You Want an Engraved Invitation?


I’m continuing to sort through the scores of file folders of official documents, paperwork, memorabilia, and keepsakes I’ve taken from my mother’s home. In one of the folders I found the three inch by three inch piece of metal above. It’s the plate from which the invitation to my parents’ wedding was struck.

I’ve also found some truly fascinating stuff. For example, I found a program from the 1926 World Series, the series in which the Cards, led by Grover Cleveland Alexander, bested the Yankees in seven games. Included on the Yanks’ roster were legends like Babe Ruth and Lou Gehrig and, apparently, my grandfather and my dad went to the game (I’ve also got the ticket stubs).

I also found my dad’s card for his membership in the St. Louis Cardinals’ “Knothole Gang Club”. If you’re not familiar with it, that’s a promotional device to encourage youngsters and, presumably, their parents to come to the games. Some minor league clubs continue to have knothole gangs but the Cards were the pioneers.

I also found the passport on which my dad travelled through Europe in 1938 and 1939, complete with Third Reich passport stamps when he travelled through Germany. Using this I was able to pinpoint the precise date he departed for home: March 15, 1939, just ahead of when the gunfire started for World War II. In addition I found his typewritten description of the last few weeks of this trip. They include what he saw and what he did in Greece, Yugoslavia, and southern France. I’ll collate the manuscript with his journal, some pictures he had, and a few annotations and publish them here bit by bit.

I notice that he was a bit freer in his manuscript, written no doubt after he returned home, than he was in his journal. For example, although politics was a frequent topic of conversation with the people he met, nowhere was the discussion so tedious as in Germany where, apparently, every German wanted to convert him.

3 comments… add one
  • SandraC Link

    Interesting post.

    While living in Holland 1973-1978, we had adorable older friends. He was Dutch; she had been a pretty German girl that he noticed and he dropped peanuts onto her head from the balcony to introduce himself! Mr. Van had to literally live in Germany for two years while he fought approval for the paperwork to make pretty Mrs. Van his bride and be able to take her home to Holland with him. His potential bride couldn’t wait to leave Germany and prayed that her love would finally have success. She had tales about longtime schoolgirl chums who “simply disappeared” overnight and everybody was too afraid to ask what might have happened even though the chums were Jewish, and everybody knew WHY they had disappeared.

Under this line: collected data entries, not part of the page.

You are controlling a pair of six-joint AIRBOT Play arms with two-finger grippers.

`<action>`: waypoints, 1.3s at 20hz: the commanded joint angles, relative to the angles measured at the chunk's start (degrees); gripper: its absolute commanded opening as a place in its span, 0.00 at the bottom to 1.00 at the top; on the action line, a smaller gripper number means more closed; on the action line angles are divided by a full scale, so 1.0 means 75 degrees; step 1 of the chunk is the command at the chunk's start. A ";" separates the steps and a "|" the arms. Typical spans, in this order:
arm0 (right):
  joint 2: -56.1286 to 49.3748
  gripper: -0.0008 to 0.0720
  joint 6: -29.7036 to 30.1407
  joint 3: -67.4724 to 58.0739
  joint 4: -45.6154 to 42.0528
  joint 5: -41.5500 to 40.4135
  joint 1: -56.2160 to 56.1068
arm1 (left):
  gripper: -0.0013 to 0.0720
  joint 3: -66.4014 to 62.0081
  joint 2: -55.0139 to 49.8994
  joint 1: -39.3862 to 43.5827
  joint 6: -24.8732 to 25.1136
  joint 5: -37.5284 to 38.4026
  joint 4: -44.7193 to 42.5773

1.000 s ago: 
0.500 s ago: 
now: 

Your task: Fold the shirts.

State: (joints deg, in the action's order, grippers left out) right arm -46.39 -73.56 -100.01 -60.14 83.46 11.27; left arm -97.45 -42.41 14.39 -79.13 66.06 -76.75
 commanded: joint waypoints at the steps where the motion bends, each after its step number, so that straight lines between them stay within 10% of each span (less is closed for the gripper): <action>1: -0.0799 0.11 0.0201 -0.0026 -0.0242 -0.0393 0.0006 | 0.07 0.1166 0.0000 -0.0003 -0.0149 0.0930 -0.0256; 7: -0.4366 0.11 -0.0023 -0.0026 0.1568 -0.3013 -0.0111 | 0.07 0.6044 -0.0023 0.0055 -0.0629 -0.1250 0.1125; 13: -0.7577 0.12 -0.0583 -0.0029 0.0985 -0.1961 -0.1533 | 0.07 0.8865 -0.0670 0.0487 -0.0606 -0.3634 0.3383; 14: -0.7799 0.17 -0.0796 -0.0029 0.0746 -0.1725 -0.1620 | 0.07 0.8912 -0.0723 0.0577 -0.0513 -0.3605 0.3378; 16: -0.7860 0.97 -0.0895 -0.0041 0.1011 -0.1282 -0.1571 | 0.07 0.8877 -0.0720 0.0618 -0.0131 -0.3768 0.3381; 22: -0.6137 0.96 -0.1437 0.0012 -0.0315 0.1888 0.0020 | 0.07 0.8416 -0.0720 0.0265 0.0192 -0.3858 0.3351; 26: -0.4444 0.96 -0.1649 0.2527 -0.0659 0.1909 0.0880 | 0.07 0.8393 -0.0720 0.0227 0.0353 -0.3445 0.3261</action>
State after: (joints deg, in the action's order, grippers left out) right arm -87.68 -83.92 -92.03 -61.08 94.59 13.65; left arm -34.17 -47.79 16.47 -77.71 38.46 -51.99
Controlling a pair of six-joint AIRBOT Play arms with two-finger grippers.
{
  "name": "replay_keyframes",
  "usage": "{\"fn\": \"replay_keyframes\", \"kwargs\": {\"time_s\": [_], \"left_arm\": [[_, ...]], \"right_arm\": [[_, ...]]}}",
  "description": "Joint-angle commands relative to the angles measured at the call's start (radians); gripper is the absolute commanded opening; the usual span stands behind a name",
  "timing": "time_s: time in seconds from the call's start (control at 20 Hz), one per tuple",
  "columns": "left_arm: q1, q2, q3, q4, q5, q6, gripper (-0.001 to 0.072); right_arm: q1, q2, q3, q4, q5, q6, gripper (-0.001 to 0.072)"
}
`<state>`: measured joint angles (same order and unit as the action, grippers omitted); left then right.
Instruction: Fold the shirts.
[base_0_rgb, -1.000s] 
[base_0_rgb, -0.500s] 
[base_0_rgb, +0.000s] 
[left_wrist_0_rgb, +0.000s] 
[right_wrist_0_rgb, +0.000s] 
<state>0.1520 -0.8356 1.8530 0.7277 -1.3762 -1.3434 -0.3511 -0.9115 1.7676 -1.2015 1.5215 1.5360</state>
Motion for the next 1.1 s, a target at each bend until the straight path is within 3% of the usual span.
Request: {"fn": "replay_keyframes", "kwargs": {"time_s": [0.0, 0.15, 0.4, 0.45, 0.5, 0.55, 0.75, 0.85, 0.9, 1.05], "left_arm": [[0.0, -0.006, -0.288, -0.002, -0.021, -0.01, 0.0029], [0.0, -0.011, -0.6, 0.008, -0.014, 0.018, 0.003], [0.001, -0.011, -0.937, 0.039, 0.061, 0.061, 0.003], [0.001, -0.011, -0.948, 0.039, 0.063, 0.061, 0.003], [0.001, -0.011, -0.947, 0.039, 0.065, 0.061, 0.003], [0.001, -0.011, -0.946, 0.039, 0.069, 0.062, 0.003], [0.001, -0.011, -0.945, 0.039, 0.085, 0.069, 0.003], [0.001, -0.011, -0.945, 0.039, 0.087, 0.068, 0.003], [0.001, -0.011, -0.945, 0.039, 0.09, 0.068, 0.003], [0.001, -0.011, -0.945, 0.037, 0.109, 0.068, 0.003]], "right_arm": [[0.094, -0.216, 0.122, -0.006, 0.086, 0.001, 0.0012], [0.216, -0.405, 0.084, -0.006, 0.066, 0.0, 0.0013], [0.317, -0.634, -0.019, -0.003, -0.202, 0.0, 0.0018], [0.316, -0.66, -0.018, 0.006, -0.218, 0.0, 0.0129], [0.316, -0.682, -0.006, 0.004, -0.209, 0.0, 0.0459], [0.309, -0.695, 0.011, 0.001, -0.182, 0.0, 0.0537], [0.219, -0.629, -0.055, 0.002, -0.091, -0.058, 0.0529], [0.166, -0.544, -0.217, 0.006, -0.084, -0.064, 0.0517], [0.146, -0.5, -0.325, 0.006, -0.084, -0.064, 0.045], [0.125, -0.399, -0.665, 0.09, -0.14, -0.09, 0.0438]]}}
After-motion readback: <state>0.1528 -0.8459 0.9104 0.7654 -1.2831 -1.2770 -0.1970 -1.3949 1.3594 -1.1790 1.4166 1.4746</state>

    Mr. Van succeeded, married the pretty German girl in Germany in 1933, took her home to Holland and then to Curacao where he worked for Shell Oil, returning to the Netherlands in the ’60’s. Mrs. Van was talented, loved Americans and helped lonely Americans feel less homesick. She was grateful not to be in Holland while her adopted country was so ill-used by her birth country.

    Americans have no idea about the richness of our freedoms. Sometimes things go haywire, but things are still governed under our Constitutional law.

    While we were there, the Dutch phone system still ran under the system the Dutch installed after The War, where extensions can NOT be picked up to listen to the conversation. For you to talk upstairs if phone was answered downstairs, you had to shout “picking up 1…2…3”, pick up the phone while the downstairs hung up. It (almost) always worked, but inconvenient for those of us who desired to have two of us talking/listening to our beloved relatives in the U.S.

    Fabulous country to live in…..wonderful memories!

  • PD Shaw Link

    Wow, a lot to unpack there. Are any of those ticketstubs from Game 7? By some accounts Grover was found in the bars, right before the game, still celebrating his victory in Game 6. In any case, it’s widely believed he was still drunk when he came in to save Game 7. And with that victory, St. Louis became a Cardinals town, before then the Browns were generally the favorites.

  • I don’t know whether I’ve mentioned it before but my dad was a bat boy for the Browns. I’ve still got a baseball signed by all of the Browns.

    Unfortunately, the ball was varnished and varnish has a way of leaching the signatures out. When I was a kid the signatures were plainly visible but now they are very faint indeed.

    Something I found in the same scrapbook of my dad’s was a metal Hoover elephant pin, pretty scarce IIRC.